Outsourcing

SPI Medical Transcription

SPI — Asia-based medical transcription outsourcing and the global documentation services market.

Asian Outsourcing

SPI (now SPi Global, acquired by Carlyle Group then CSC/DXC Technology) provided medical transcription outsourcing from the Philippines and India. SPI represented the second wave of healthcare BPO — offering not just transcription but coding, billing, and clinical data management services alongside traditional MT.

Outsourced transcription
Healthcare BPO has expanded beyond transcription to coding, billing, and data management

Similar: Acusis (India). Outsourcing: guide. Modern: AI documentation. Career: outlook.

SPi Global (formerly SPi Technologies) built one of the largest offshore transcription operations in the Philippines. The company's trajectory from transcription outsourcing to broader healthcare BPO services mirrors the industry's evolution toward technology-assisted documentation.

SPI Technologies built one of the largest offshore medical transcription operations in Asia, growing from its base in the Philippines into a content outsourcing leader processing millions of lines of medical transcription annually for U.S. healthcare providers. The company distinguished itself through its rigorous transcriptionist selection process, ISO quality certifications, full HIPAA compliance infrastructure, and advanced workflow technology that enabled accurate, timely delivery at scale. SPI was among the first offshore providers to sponsor CMT certification for its India-based employees, investing in the professional development of its workforce to differentiate on quality rather than competing solely on price.

The Philippines became a favored destination for medical transcription outsourcing due to the country's high English proficiency (English serves as one of two official languages), strong educational system producing healthcare-knowledgeable graduates, cultural familiarity with American English (including idioms and accents), and a time zone that enabled overnight turnaround for U.S. healthcare providers — dictation recorded during the American business day could be transcribed during Filipino working hours and returned before the next morning's clinical rounds.

The medical transcription outsourcing industry has evolved significantly since SPI's peak years. AI speech recognition now produces initial drafts for many clients, reducing the volume of pure transcription but increasing demand for skilled editors who review AI output for accuracy. Companies like SPI have adapted by offering hybrid services — combining AI first-pass transcription with human quality assurance — and expanding into adjacent services like medical coding, clinical documentation improvement, and health information management. For the broader outsourcing landscape, see our outsourcing guide, and for the AI tools reshaping the industry, review our AI documentation overview and software guide.

Asia-Based Documentation Services Today

SPI Global and other Asia-based medical transcription companies built large-scale operations in India and Southeast Asia during the outsourcing boom of the 2000s and 2010s, leveraging English-language proficiency, favorable time zones for overnight turnaround, and significantly lower labor costs compared to domestic U.S. services. At their peak, these operations employed tens of thousands of transcriptionists serving hundreds of U.S. healthcare facilities, making offshore transcription a mainstream solution for managing the documentation demands of electronic health record adoption. The business model was straightforward: recorded dictation uploaded at the end of the U.S. business day would be transcribed overnight by the Asian workforce and returned the following morning.

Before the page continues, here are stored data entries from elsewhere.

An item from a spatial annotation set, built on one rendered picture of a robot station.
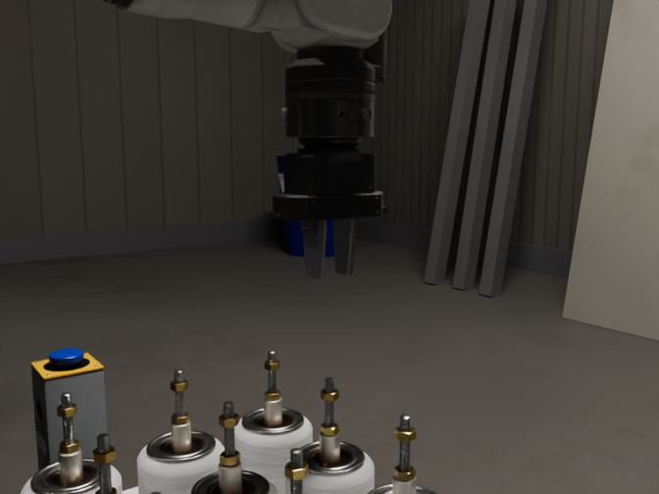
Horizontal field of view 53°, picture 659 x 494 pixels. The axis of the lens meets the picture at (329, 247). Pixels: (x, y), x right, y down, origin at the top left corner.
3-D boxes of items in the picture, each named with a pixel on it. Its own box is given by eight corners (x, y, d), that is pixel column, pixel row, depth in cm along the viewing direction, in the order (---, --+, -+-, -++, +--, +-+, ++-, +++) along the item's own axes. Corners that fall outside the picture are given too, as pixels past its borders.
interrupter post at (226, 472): (229, 486, 66) (228, 455, 65) (248, 492, 64) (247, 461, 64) (213, 496, 64) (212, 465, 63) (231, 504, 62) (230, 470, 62)
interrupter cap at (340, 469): (359, 444, 75) (359, 438, 75) (370, 476, 68) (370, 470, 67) (292, 447, 74) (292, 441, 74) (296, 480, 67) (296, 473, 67)
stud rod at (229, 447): (234, 473, 64) (232, 400, 63) (235, 478, 63) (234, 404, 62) (225, 475, 64) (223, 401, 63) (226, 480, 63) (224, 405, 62)
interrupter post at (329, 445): (339, 455, 72) (339, 426, 72) (341, 466, 70) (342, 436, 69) (317, 457, 72) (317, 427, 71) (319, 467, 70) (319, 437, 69)
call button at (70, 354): (54, 375, 79) (53, 359, 79) (46, 367, 83) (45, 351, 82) (88, 369, 82) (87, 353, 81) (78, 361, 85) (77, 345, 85)
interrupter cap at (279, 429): (291, 408, 85) (291, 403, 85) (313, 430, 78) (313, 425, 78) (233, 418, 82) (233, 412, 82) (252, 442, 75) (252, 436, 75)
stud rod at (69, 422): (66, 463, 67) (61, 392, 66) (76, 462, 67) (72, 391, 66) (64, 468, 66) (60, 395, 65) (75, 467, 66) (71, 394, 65)
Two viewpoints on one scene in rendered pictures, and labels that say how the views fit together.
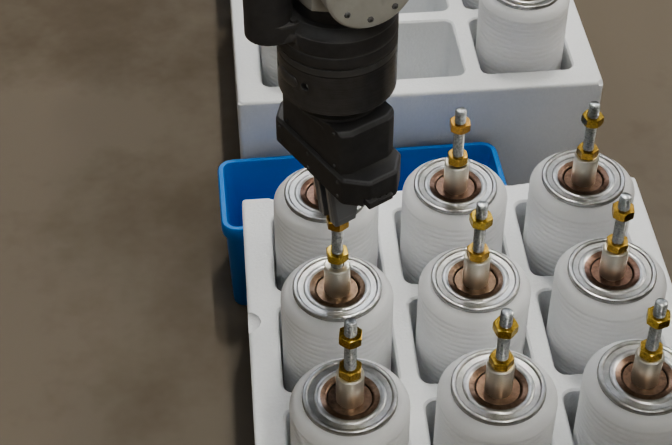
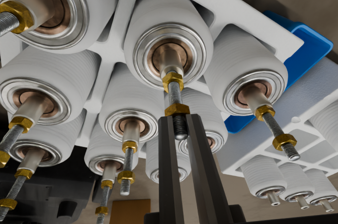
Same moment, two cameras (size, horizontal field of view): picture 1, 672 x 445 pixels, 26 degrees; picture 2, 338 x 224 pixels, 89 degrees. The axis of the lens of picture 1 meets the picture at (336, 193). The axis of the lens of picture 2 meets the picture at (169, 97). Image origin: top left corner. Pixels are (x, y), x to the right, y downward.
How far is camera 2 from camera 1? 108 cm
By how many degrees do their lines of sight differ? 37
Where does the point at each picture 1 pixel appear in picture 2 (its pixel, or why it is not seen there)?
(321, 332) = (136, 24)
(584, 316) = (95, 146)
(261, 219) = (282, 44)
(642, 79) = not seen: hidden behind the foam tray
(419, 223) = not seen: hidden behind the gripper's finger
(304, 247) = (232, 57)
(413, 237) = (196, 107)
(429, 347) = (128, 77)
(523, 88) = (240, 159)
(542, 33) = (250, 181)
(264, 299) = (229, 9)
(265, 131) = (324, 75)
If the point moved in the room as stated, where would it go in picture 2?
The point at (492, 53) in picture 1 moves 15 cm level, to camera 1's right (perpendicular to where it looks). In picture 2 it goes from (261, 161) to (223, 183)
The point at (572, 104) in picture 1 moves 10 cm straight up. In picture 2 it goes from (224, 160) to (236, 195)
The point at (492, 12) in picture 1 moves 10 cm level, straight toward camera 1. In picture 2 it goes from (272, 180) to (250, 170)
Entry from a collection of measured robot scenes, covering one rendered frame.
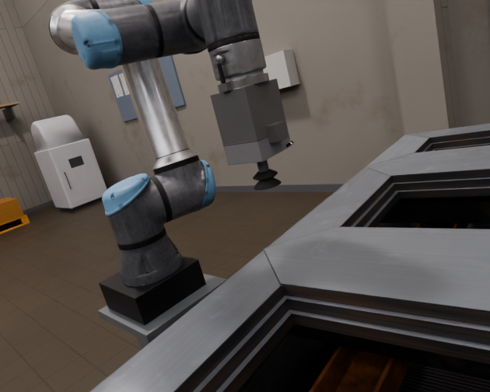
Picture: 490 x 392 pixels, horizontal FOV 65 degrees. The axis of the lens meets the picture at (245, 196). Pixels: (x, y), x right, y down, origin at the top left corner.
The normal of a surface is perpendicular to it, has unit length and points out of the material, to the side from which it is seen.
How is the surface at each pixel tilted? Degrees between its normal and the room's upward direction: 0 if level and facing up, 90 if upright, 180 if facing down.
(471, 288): 0
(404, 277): 0
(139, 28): 91
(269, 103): 91
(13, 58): 90
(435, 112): 90
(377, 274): 0
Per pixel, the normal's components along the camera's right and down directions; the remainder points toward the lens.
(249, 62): 0.37, 0.17
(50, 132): 0.58, -0.30
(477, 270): -0.25, -0.94
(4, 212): 0.69, 0.01
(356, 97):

The market for Asia-based transcription services has contracted as AI ambient documentation technology has dramatically reduced the cost and turnaround time of clinical note generation. Where offshore transcription once offered next-morning delivery at lower cost than domestic services, AI scribes now generate notes in under a minute during the patient encounter itself. This technological disruption has forced Asian transcription providers to evolve their business models — many now position themselves as AI-augmented documentation services where human editors review and refine AI-generated drafts, combining technological efficiency with human quality assurance. Others have diversified into medical coding, clinical data abstraction, and health information management services that leverage their healthcare domain expertise.

Despite the industry transformation, Asia-based services retain relevance for specific use cases: backlog transcription of older dictation recordings, documentation for facilities that haven't adopted AI tools, overnight quality review of AI-generated notes for next-morning delivery, and specialized transcription for complex cases where human expertise remains superior. Organizations evaluating these services should apply the same due diligence criteria as any outsourcing decision — accuracy verification, HIPAA compliance audit, secure data handling protocols, and scalability guarantees backed by contractual commitments.

For healthcare organizations currently using Asia-based transcription services, developing a technology transition roadmap is increasingly important. This roadmap should assess current documentation volumes and costs, evaluate AI scribe alternatives for different encounter types, plan a phased transition that maintains documentation continuity, and identify training needs for clinical staff adapting to new documentation workflows. The goal isn't necessarily to eliminate offshore services entirely but to optimize the documentation mix — using the most cost-effective and highest-quality approach for each documentation type across the organization's diverse clinical settings.